# Problem to work on
In the reply, include exactly the lines of the entries below from the first to the line with "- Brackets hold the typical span", that line included.

Records excerpted from a collection
★ ★ ★ ★
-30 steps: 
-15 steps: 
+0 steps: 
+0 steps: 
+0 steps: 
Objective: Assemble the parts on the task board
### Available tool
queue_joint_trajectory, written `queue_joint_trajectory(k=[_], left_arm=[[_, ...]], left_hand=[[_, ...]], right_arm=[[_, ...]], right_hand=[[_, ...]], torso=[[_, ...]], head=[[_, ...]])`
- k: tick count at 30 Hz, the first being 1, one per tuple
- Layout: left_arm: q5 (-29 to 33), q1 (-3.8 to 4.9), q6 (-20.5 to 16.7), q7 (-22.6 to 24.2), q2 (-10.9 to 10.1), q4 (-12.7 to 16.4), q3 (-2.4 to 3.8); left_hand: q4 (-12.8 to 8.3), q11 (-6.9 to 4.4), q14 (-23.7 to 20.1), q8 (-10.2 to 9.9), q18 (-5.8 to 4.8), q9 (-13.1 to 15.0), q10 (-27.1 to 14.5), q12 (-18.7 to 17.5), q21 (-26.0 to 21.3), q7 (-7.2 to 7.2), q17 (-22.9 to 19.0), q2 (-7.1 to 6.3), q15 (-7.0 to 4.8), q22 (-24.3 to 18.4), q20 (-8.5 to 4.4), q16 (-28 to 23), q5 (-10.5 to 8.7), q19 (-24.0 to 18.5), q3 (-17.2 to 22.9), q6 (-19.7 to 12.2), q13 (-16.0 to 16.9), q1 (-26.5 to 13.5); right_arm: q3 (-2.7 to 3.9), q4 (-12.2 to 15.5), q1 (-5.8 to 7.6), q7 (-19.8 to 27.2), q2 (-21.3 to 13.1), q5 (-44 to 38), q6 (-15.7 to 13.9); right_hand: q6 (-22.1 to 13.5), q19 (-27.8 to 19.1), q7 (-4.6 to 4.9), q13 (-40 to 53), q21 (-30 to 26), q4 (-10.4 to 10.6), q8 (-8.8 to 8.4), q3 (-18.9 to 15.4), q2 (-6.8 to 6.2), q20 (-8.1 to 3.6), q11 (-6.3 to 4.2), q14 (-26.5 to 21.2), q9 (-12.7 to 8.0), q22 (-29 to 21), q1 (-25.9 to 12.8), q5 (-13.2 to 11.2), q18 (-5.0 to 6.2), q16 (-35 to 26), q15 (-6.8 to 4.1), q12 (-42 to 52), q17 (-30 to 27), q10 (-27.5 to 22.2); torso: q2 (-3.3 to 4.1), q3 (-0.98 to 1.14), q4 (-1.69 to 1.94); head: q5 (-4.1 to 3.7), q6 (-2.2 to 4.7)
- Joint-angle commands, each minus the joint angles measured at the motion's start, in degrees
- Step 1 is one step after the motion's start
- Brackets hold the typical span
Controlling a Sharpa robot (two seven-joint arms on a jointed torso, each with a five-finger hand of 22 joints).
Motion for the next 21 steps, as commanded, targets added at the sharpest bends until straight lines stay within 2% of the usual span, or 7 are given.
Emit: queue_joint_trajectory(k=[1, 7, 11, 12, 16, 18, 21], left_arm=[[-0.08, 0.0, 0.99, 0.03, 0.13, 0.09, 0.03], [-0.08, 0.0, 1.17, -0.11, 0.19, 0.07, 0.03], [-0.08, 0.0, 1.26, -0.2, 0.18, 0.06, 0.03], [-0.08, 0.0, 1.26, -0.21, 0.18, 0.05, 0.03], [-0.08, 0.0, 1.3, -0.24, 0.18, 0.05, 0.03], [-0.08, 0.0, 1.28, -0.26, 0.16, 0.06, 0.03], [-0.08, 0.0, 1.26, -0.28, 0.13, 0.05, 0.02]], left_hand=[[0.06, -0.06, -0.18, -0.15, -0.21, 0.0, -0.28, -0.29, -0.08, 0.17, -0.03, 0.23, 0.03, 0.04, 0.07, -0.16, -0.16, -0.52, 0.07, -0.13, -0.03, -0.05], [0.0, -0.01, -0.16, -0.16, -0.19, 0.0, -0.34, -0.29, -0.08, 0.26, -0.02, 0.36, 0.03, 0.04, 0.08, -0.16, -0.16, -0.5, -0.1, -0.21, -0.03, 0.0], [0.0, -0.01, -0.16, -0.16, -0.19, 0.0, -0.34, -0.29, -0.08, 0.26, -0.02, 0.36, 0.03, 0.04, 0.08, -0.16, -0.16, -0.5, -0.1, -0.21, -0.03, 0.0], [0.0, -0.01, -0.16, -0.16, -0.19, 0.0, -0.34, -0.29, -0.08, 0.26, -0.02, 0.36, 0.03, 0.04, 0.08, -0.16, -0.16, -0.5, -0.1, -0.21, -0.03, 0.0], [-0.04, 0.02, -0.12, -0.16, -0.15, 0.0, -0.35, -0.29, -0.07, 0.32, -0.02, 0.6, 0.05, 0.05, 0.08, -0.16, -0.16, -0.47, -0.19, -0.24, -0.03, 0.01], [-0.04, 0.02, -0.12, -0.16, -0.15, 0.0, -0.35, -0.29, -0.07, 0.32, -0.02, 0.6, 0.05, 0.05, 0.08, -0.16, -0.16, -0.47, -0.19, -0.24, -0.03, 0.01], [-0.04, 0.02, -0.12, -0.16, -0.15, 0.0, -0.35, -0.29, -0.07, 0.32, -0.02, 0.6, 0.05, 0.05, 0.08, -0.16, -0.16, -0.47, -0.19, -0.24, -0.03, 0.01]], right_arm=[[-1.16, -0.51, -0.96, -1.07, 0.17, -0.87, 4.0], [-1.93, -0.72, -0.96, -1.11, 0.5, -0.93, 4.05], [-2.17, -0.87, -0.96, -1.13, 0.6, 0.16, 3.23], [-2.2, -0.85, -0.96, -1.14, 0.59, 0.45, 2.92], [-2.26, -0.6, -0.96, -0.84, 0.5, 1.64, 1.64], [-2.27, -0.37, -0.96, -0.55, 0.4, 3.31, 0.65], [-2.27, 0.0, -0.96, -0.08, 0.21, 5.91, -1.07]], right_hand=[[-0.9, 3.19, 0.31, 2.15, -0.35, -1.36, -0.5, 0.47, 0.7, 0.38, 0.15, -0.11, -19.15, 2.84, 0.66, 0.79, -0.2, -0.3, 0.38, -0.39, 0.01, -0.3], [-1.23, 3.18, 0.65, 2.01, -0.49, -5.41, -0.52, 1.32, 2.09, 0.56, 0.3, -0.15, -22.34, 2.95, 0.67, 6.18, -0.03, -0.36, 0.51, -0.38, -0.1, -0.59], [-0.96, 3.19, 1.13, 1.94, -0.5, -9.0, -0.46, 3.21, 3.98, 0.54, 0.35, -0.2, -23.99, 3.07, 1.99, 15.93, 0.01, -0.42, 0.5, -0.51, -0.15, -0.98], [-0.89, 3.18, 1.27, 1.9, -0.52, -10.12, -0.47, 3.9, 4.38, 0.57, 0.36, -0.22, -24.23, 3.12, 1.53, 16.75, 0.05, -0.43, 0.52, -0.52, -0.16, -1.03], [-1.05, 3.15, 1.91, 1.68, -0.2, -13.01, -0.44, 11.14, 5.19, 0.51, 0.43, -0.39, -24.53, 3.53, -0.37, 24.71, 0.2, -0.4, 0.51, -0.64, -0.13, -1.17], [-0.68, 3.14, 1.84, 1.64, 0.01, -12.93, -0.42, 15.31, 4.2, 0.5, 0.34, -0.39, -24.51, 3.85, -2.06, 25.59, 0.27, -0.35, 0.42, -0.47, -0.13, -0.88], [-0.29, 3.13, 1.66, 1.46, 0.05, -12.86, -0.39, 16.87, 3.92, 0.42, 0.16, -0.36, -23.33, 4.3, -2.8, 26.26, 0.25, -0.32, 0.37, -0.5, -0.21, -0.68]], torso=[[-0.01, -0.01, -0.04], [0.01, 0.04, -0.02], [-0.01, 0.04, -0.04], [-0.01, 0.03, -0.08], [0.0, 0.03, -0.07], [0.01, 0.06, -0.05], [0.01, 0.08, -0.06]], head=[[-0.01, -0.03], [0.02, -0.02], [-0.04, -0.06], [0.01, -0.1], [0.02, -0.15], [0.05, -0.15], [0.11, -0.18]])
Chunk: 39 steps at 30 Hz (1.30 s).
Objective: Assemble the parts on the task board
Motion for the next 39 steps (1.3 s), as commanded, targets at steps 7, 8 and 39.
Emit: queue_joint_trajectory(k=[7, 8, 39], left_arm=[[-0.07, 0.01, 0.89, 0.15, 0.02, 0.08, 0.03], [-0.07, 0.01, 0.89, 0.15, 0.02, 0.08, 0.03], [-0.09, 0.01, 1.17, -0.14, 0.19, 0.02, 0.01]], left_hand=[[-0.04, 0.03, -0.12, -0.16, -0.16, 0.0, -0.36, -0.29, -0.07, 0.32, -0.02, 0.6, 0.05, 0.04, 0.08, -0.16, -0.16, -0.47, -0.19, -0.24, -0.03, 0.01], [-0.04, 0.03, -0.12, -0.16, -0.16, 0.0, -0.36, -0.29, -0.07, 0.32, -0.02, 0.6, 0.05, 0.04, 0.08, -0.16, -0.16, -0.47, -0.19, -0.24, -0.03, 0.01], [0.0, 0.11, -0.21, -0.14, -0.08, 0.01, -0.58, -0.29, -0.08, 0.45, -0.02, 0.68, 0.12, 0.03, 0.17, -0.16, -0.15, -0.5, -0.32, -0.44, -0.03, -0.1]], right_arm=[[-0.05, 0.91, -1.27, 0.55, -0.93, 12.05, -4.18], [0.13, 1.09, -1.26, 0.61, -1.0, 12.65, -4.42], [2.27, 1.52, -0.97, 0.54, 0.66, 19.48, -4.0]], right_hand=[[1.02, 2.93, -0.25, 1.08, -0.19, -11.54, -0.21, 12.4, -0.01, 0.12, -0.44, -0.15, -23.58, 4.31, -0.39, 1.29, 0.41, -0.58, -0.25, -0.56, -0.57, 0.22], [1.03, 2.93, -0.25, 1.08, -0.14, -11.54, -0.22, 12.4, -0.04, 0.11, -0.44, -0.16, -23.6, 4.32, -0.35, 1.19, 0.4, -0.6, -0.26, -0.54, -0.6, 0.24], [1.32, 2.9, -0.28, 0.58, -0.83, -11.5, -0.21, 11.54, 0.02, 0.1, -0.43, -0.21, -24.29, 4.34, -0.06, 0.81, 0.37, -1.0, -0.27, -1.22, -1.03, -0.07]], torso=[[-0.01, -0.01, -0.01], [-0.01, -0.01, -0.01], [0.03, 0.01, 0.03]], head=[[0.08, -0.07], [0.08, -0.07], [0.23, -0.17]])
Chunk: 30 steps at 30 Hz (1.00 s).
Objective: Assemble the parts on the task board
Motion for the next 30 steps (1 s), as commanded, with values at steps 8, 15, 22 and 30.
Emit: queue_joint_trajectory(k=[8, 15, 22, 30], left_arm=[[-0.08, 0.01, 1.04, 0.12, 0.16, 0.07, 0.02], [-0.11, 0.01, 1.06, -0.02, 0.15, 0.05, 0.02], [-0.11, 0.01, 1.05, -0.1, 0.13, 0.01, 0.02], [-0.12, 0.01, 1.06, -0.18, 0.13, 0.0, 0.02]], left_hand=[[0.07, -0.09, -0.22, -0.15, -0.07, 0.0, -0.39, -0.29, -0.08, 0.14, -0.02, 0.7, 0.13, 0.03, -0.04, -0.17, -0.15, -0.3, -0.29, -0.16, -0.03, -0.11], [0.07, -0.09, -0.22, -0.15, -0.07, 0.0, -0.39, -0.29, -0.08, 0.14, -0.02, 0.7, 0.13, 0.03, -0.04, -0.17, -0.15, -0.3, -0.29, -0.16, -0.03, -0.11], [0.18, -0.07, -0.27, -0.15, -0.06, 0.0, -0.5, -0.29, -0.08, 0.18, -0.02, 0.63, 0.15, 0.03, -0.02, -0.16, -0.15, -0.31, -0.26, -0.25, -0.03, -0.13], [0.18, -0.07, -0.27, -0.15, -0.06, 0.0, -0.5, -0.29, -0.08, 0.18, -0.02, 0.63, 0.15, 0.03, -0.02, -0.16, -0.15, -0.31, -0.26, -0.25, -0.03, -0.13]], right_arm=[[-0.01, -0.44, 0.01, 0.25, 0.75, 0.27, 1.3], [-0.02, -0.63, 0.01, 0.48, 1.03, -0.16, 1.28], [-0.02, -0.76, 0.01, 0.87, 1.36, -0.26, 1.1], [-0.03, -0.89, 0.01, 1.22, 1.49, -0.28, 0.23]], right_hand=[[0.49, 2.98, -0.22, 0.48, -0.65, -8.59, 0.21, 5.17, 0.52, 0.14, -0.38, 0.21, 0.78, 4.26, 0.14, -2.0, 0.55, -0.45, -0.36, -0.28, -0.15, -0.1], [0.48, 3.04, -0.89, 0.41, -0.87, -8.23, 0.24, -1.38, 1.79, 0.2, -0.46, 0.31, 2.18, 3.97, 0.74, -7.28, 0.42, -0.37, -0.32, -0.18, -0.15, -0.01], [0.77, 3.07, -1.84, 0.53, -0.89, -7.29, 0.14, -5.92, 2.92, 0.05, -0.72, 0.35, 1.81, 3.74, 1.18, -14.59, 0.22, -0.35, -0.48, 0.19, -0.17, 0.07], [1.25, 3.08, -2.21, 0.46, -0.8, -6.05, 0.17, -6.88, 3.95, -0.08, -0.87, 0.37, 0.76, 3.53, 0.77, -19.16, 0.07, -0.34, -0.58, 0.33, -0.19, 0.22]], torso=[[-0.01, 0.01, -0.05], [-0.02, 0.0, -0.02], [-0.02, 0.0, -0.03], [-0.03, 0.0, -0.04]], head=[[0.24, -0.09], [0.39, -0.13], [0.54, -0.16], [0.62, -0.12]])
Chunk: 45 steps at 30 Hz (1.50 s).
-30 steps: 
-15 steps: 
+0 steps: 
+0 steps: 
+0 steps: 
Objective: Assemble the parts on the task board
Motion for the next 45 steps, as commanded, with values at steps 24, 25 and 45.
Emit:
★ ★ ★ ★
# Reply to the exercise
-30 steps: 
-15 steps: 
+0 steps: 
+0 steps: 
+0 steps: 
Objective: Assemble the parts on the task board
### Available tool
queue_joint_trajectory, written `queue_joint_trajectory(k=[_], left_arm=[[_, ...]], left_hand=[[_, ...]], right_arm=[[_, ...]], right_hand=[[_, ...]], torso=[[_, ...]], head=[[_, ...]])`
- k: tick count at 30 Hz, the first being 1, one per tuple
- Layout: left_arm: q5 (-29 to 33), q1 (-3.8 to 4.9), q6 (-20.5 to 16.7), q7 (-22.6 to 24.2), q2 (-10.9 to 10.1), q4 (-12.7 to 16.4), q3 (-2.4 to 3.8); left_hand: q4 (-12.8 to 8.3), q11 (-6.9 to 4.4), q14 (-23.7 to 20.1), q8 (-10.2 to 9.9), q18 (-5.8 to 4.8), q9 (-13.1 to 15.0), q10 (-27.1 to 14.5), q12 (-18.7 to 17.5), q21 (-26.0 to 21.3), q7 (-7.2 to 7.2), q17 (-22.9 to 19.0), q2 (-7.1 to 6.3), q15 (-7.0 to 4.8), q22 (-24.3 to 18.4), q20 (-8.5 to 4.4), q16 (-28 to 23), q5 (-10.5 to 8.7), q19 (-24.0 to 18.5), q3 (-17.2 to 22.9), q6 (-19.7 to 12.2), q13 (-16.0 to 16.9), q1 (-26.5 to 13.5); right_arm: q3 (-2.7 to 3.9), q4 (-12.2 to 15.5), q1 (-5.8 to 7.6), q7 (-19.8 to 27.2), q2 (-21.3 to 13.1), q5 (-44 to 38), q6 (-15.7 to 13.9); right_hand: q6 (-22.1 to 13.5), q19 (-27.8 to 19.1), q7 (-4.6 to 4.9), q13 (-40 to 53), q21 (-30 to 26), q4 (-10.4 to 10.6), q8 (-8.8 to 8.4), q3 (-18.9 to 15.4), q2 (-6.8 to 6.2), q20 (-8.1 to 3.6), q11 (-6.3 to 4.2), q14 (-26.5 to 21.2), q9 (-12.7 to 8.0), q22 (-29 to 21), q1 (-25.9 to 12.8), q5 (-13.2 to 11.2), q18 (-5.0 to 6.2), q16 (-35 to 26), q15 (-6.8 to 4.1), q12 (-42 to 52), q17 (-30 to 27), q10 (-27.5 to 22.2); torso: q2 (-3.3 to 4.1), q3 (-0.98 to 1.14), q4 (-1.69 to 1.94); head: q5 (-4.1 to 3.7), q6 (-2.2 to 4.7)
- Joint-angle commands, each minus the joint angles measured at the motion's start, in degrees
- Step 1 is one step after the motion's start
- Brackets hold the typical span

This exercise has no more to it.